### Recorded data ###

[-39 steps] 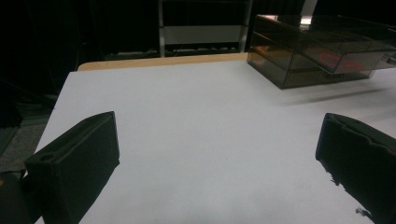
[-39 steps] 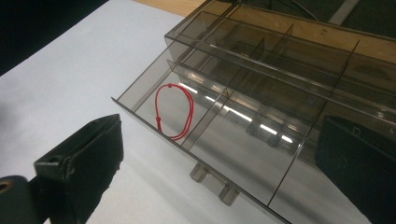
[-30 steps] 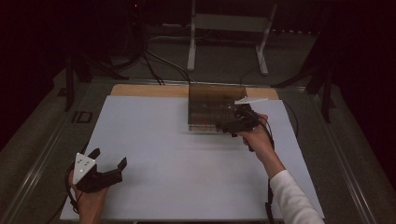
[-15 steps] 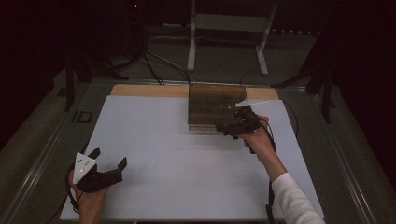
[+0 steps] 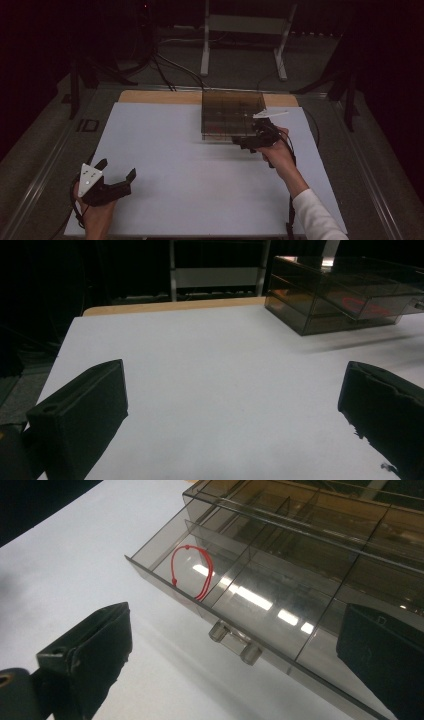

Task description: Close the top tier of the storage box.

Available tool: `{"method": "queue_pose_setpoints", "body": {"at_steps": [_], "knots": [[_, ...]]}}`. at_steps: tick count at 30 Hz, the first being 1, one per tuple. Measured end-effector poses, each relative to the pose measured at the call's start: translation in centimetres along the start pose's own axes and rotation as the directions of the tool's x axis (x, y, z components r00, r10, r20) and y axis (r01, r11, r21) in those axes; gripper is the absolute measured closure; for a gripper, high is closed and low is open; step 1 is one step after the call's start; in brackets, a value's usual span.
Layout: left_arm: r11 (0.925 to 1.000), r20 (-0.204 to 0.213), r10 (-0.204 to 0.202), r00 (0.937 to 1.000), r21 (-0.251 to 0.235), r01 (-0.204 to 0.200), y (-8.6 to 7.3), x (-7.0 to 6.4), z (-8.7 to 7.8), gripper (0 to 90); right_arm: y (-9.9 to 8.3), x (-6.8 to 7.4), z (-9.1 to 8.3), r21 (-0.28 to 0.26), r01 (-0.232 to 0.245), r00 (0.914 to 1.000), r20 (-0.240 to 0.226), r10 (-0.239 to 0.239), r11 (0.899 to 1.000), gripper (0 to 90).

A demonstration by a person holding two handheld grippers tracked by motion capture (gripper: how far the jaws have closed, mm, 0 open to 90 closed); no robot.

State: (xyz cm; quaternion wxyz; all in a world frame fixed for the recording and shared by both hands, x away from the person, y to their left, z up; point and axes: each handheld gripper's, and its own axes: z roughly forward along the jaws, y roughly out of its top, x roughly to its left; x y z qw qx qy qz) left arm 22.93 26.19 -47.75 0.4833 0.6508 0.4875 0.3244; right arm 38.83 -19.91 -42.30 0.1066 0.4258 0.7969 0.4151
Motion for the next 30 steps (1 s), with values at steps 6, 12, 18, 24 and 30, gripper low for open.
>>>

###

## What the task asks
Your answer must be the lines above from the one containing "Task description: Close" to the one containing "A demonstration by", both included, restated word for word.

## Solution to this problem
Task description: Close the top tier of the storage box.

Available tool: `{"method": "queue_pose_setpoints", "body": {"at_steps": [_], "knots": [[_, ...]]}}`. at_steps: tick count at 30 Hz, the first being 1, one per tuple. Measured end-effector poses, each relative to the pose measured at the call's start: translation in centimetres along the start pose's own axes and rotation as the directions of the tool's x axis (x, y, z components r00, r10, r20) and y axis (r01, r11, r21) in those axes; gripper is the absolute measured closure; for a gripper, high is closed and low is open; step 1 is one step after the call's start; in brackets, a value's usual span.
Layout: left_arm: r11 (0.925 to 1.000), r20 (-0.204 to 0.213), r10 (-0.204 to 0.202), r00 (0.937 to 1.000), r21 (-0.251 to 0.235), r01 (-0.204 to 0.200), y (-8.6 to 7.3), x (-7.0 to 6.4), z (-8.7 to 7.8), gripper (0 to 90); right_arm: y (-9.9 to 8.3), x (-6.8 to 7.4), z (-9.1 to 8.3), r21 (-0.28 to 0.26), r01 (-0.232 to 0.245), r00 (0.914 to 1.000), r20 (-0.240 to 0.226), r10 (-0.239 to 0.239), r11 (0.899 to 1.000), gripper (0 to 90).

A demonstration by a person holding two handheld grippers tracked by motion capture (gripper: how far the jaws have closed, mm, 0 open to 90 closed); no robot.

No further answer is expected.